Crise : “ Les petits patrons ont le blues ” (La Nouvelle République, 06/05/2009)
C'est un effet étonnant de la crise : les psychanalystes constatent une augmentation des consultations de “petits” patrons depuis deux mois.
"Je ne vais pas bien et plutôt que de faire une connerie, je vous ai téléphoné…Cette confidence est tirée d'un échange entre le psychanalyste Frédéric Gérard et un chef d'entreprise du bâtiment. C'était la semaine dernière. « Il était dépressif, déprimé. La veille, c'était une femme, responsable d'une société de location de voitures.»
Interview de Frédéric Gerard, Psychanalyste de la F.F.D.P. et directeur de l'Institut Freudien de Bordeaux.

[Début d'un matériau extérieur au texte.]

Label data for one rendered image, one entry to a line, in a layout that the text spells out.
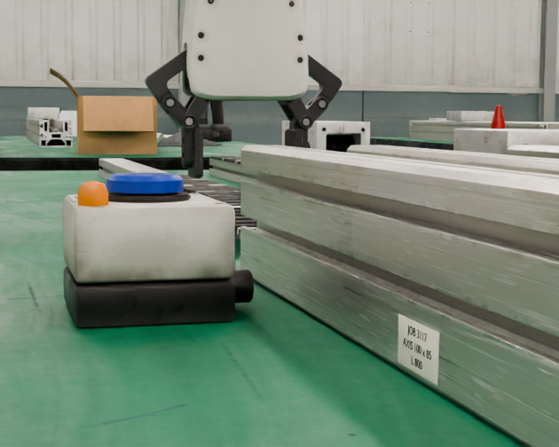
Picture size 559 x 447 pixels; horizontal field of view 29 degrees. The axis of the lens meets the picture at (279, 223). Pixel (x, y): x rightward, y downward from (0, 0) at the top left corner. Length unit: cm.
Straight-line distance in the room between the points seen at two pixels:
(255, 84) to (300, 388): 50
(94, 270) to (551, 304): 27
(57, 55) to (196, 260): 1112
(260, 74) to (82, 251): 39
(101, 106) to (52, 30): 886
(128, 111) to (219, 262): 228
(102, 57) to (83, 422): 1131
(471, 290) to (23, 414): 16
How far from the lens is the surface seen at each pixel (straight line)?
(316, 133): 170
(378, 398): 41
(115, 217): 53
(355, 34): 1221
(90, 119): 280
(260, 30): 89
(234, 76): 88
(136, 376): 44
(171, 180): 56
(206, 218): 54
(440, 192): 40
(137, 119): 280
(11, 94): 1162
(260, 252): 66
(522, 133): 78
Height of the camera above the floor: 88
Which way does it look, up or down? 6 degrees down
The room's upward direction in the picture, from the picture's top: straight up
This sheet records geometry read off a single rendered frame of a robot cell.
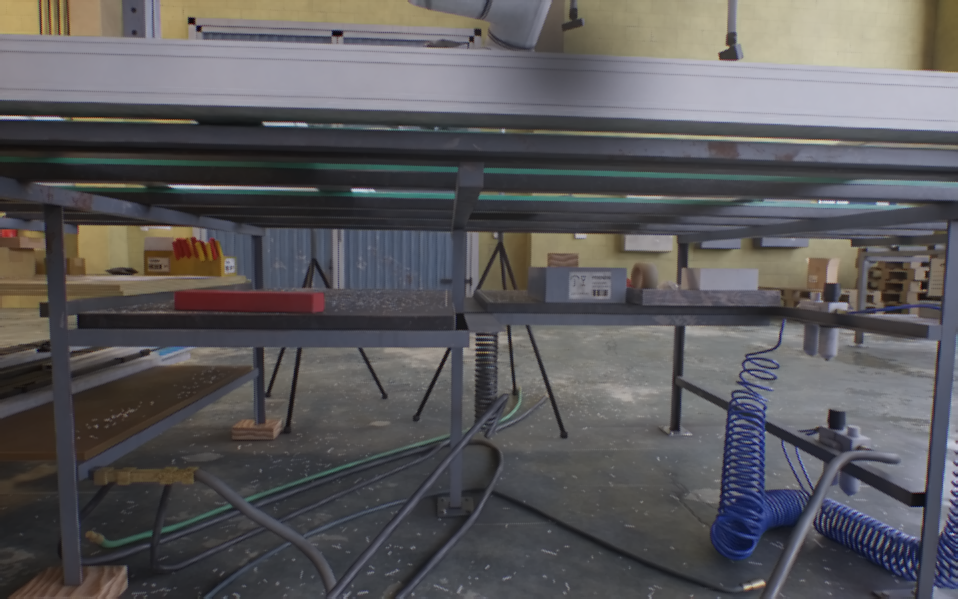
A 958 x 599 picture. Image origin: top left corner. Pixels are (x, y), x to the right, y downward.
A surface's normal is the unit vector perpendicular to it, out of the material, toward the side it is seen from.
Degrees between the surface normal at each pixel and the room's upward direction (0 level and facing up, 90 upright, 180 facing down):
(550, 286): 90
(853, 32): 90
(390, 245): 90
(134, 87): 90
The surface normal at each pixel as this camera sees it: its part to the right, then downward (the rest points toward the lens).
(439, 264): 0.07, 0.07

Frédéric Gérard : « Il y a beaucoup de culpabilité chez les petits patrons. Ils s’inquiètent pour leurs salariés ».
La Nouvelle République : Deux « petits » patrons, deux cas isolés ?

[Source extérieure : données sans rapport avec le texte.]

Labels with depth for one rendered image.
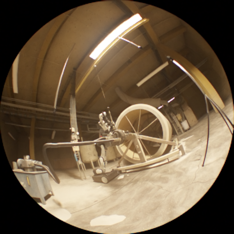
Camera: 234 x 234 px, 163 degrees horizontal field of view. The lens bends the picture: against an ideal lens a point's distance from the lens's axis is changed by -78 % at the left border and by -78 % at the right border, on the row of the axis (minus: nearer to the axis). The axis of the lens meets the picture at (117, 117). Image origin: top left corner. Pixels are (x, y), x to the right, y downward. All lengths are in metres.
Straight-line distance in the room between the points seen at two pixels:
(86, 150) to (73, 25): 8.27
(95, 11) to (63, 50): 3.27
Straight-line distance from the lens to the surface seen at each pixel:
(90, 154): 6.04
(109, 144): 1.29
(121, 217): 0.90
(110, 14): 6.44
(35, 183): 1.55
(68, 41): 6.31
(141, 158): 2.05
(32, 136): 9.98
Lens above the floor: 0.62
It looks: 24 degrees up
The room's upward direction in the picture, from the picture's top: 20 degrees counter-clockwise

Frédéric Gérard : « Je suis bien obligé de reconnaître qu'on reçoit beaucoup de chefs d'entreprise en consultation, des petits artisans ou patrons de PME. C'est une situation inédite et qui est générale à l'ensemble de mes collègues. Ce mouvement de fond aurait débuté il y a environ deux mois au moment des mouvements sociaux assez durs. »
L.N.R. - Pourquoi consultent-ils ?
F.G. - Ils viennent plus discuter que suivre une pyschanalyse. Ils sont démotivés et tentent de savoir s'ils font les bons choix. Il y a beaucoup de culpabilité chez ces “ petits ” patrons. Ils s'inquiètent pour leurs salariés, des visages humains qu'ils connaissent. »
L.N.R. - Est-ce seulement un dommage collatéral de la crise ?
F.G. - « Pas seulement. C'est une période très particulière que nous vivons. Il y a la crise réelle pour ceux qui sont licenciés et la crise psychique à force d'en entendre parler. Il y a un repli sur soi logique. Quand le “ petit ” patron doute dans son travail, il n'est pas bien dans son couple, sa sexualité, avec ses enfants. Le seul moyen de sortir de cette spirale, c'est de redonner confiance aux gens. »
L.N.R. - Comment redonner confiance ?
F.G. - Tant qu'on ne lèvera pas des interdits, les gens n'auront aucun moyen d'évacuer le mal-être et la violence. Il y a les interdits d'État et ceux qu'on s'impose. Il faut lâcher du lest, les gens doivent se faire plaisir. Aujourd'hui, toutes les pulsions sont inhibées. Dans une société, plus on interdit, plus on réveille l'animal qui sommeille en l'homme. Et donc sa violence. Si cette situation perdure, il y aura des mouvements sociaux de plus en plus durs, de plus en plus violents.